What to do: Please restate verbatim the lines that open the listing below, ending with the line in which "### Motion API" occurs.

Input data:
* * *

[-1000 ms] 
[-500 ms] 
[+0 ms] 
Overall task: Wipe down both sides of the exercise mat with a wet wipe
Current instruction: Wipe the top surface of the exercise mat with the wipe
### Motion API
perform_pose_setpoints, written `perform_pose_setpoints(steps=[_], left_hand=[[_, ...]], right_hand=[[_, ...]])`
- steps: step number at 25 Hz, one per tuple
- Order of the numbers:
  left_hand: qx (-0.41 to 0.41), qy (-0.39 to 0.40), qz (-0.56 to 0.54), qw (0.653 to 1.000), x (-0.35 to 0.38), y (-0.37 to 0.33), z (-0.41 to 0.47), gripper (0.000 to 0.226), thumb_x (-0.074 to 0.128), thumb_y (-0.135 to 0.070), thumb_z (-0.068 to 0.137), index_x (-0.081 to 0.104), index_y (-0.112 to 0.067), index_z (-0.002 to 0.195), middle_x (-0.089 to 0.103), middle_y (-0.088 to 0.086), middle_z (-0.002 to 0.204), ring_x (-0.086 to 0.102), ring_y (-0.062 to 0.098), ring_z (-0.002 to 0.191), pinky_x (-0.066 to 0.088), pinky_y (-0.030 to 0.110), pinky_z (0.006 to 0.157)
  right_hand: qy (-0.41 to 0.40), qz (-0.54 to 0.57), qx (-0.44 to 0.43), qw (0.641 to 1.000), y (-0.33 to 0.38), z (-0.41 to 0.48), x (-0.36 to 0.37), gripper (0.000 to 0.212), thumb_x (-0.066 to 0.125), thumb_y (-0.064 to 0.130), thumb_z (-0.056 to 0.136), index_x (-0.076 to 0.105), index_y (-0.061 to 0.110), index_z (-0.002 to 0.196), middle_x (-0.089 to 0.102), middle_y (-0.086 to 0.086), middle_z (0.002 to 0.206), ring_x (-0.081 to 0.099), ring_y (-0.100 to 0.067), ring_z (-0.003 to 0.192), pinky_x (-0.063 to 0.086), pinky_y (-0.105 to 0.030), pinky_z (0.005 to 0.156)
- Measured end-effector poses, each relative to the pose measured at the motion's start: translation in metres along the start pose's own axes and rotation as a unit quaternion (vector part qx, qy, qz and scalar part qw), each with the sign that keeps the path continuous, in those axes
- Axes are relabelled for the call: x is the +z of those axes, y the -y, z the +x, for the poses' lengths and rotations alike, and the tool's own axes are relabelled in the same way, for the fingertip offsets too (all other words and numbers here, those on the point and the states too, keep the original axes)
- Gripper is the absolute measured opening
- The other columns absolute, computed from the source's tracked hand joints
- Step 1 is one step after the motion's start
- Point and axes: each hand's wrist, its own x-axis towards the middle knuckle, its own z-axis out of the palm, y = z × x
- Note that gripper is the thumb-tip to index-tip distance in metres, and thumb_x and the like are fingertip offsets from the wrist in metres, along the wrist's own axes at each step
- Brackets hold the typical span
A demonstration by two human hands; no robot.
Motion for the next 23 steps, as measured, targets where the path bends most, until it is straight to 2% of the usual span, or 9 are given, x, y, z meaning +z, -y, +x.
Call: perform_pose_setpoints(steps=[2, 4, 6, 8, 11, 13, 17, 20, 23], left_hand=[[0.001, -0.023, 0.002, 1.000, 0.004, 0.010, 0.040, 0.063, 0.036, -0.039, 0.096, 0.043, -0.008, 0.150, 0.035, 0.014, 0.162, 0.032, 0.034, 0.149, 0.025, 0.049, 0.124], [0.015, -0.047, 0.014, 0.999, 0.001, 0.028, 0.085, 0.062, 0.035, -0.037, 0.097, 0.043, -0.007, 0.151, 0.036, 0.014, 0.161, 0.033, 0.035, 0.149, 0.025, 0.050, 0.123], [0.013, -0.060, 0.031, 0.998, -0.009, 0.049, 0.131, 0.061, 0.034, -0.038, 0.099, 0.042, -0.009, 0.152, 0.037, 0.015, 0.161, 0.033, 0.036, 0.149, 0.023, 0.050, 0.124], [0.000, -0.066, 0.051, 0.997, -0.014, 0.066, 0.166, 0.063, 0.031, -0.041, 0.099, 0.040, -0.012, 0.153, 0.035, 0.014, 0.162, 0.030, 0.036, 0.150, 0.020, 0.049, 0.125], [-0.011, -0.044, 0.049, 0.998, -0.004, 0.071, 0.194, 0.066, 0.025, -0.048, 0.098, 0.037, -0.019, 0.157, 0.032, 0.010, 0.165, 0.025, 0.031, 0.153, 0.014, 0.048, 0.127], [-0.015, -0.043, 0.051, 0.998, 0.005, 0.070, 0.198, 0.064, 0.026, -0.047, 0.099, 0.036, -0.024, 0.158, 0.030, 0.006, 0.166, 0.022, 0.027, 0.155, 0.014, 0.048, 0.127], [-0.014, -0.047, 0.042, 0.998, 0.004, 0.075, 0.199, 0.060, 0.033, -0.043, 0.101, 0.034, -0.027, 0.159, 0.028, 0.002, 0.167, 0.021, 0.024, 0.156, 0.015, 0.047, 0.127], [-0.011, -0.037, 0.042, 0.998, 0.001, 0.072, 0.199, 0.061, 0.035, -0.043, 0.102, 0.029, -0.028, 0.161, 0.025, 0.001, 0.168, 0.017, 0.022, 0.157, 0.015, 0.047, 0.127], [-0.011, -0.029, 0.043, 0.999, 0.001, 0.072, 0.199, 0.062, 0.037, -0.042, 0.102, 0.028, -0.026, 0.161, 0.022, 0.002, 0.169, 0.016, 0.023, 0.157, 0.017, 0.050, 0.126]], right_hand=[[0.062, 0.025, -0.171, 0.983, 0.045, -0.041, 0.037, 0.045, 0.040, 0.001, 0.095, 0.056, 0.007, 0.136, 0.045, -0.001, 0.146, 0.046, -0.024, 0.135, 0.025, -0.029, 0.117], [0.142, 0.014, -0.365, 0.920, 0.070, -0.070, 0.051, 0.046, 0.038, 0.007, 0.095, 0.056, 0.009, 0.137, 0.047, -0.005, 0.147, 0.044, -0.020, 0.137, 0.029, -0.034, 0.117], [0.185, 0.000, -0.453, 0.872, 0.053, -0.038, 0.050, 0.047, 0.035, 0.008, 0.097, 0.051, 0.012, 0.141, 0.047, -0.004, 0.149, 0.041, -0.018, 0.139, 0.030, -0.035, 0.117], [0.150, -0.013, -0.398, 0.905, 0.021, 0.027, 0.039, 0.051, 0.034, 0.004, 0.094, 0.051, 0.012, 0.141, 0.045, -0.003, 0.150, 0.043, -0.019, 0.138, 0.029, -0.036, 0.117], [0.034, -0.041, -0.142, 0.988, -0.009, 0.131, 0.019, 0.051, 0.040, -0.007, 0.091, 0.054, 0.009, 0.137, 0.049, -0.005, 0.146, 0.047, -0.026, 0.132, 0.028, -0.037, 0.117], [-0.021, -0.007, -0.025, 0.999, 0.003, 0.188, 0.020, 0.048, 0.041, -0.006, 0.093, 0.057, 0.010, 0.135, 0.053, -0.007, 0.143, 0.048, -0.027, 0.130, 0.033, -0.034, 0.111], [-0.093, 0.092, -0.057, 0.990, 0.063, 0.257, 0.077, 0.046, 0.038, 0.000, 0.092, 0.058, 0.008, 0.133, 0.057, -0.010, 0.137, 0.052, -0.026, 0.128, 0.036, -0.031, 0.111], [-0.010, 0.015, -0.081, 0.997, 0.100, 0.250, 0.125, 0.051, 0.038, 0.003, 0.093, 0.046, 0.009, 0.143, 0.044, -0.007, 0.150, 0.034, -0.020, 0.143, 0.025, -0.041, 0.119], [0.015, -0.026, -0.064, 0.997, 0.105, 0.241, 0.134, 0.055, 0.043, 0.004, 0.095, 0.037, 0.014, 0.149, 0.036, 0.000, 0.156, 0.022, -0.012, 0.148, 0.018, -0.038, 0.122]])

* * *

Result of this exercise:
[-1000 ms] 
[-500 ms] 
[+0 ms] 
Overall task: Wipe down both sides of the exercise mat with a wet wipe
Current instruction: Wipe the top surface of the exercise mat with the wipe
### Motion API

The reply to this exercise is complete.